The pandemic helped me realise that I'm my own audience, and the people closest to me are my audience. They will heckle me back, and there's interaction. There's something really beautiful - and I should say I don't think performance is inherently bad. I think performance is a really gorgeous thing and a big part of what it means to be human. But I think it's really important to think about who you're doing it for, and why? The times I feel most held and most understood is when I perform for the people closest to me, and they get it, they laugh back or add something to the performance, and then it's their turn in the limelight, and it becomes this space where you and the homies are just being cute and shit. At the end of the day, you want the eyes that look at you to be filled with love, not suspicion or expectation. 

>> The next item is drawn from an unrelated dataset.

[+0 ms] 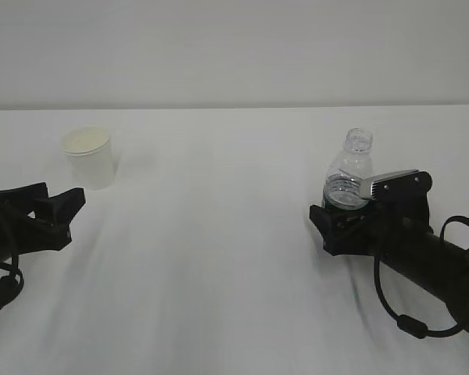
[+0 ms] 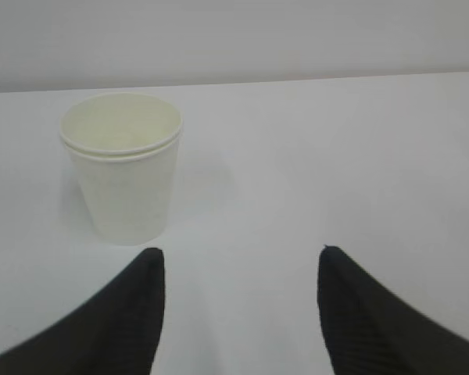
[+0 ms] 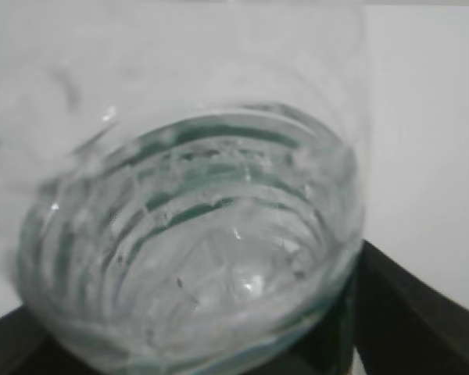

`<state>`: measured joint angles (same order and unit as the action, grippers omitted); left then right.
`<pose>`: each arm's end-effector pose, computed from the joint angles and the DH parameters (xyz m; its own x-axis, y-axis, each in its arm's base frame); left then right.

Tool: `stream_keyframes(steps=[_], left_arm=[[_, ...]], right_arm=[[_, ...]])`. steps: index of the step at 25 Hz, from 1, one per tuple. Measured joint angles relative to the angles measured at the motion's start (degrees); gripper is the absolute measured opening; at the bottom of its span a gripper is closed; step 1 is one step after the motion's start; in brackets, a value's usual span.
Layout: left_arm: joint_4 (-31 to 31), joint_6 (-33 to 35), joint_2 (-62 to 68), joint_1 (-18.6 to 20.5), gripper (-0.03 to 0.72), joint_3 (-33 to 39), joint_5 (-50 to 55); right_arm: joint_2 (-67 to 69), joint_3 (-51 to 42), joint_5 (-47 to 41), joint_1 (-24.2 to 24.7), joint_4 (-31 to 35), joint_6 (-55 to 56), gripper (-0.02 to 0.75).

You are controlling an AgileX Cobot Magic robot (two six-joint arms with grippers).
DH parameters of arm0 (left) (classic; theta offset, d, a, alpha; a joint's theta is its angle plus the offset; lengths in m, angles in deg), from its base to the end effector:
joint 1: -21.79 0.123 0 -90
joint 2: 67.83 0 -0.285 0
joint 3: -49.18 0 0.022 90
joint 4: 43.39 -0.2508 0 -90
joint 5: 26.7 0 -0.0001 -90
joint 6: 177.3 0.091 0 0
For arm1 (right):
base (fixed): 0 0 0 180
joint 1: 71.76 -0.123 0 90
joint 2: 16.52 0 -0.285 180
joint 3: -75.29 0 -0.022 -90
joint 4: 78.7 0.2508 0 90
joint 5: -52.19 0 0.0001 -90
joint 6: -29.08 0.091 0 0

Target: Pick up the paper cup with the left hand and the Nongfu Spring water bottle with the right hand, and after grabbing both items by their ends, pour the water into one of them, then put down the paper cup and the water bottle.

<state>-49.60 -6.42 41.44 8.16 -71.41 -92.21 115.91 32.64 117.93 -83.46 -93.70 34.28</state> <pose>0.2437 -0.0683 0.1295 -0.2594 -0.0537 -0.9643 0.3000 0.9446 -0.1333 0.3078 0.0857 0.0549 -0.3285 -0.0868 -0.9405 -0.4203 0.9052 0.0633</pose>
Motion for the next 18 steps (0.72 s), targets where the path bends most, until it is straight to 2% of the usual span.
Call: stream_keyframes(steps=[13, 18], left_arm=[[-0.03, 0.34, 0.25, 0.0, 0.433, 0.0, 0.0], [-0.03, 0.34, 0.49, 0.0, 0.432, 0.0, 0.0]], right_arm=[[0.0, 1.61, 0.0, 0.0, -0.1, 0.0, 0.622], [0.0, 1.61, 0.0, 0.0, -0.1, 0.0, 0.565]])
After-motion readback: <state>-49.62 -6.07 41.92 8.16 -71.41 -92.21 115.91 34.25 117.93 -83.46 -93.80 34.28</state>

Okay, so my last question to you is about We Are Lady Parts. What was it like to be in a show that knew how to balance marginalisation with the ordinaries of everyday life for WOC? 

I think the show was just in really good hands from the start. Nida Manzoor, the director-writer - she wrote it based on a lot of her own experiences and a lot of the people she knows, and you could really feel that on set. There were so many Black and Brown women, women of colour - not just in front of the camera but behind it too. She was so detailed with the choices that it was easy to get into the characters. It wasn't like these characters were two dimensional - I felt like I knew these characters, they had a whole narrative, a whole storyline, they were whole people. Nida was instrumental in creating that. We'd go and talk to her, and she'd immediately know the backgrounds of these characters and where they were in their family lives. 

I feel really blessed to have been a part of it, even off the reaction that it's had like so many people have messaged like "I can relate to this." Obviously, going into this, that's the kind of reaction you're hoping for. So it's been really, really humbling that people have connected to it. It showed a group of women, doing them, who just happen to be hijabis.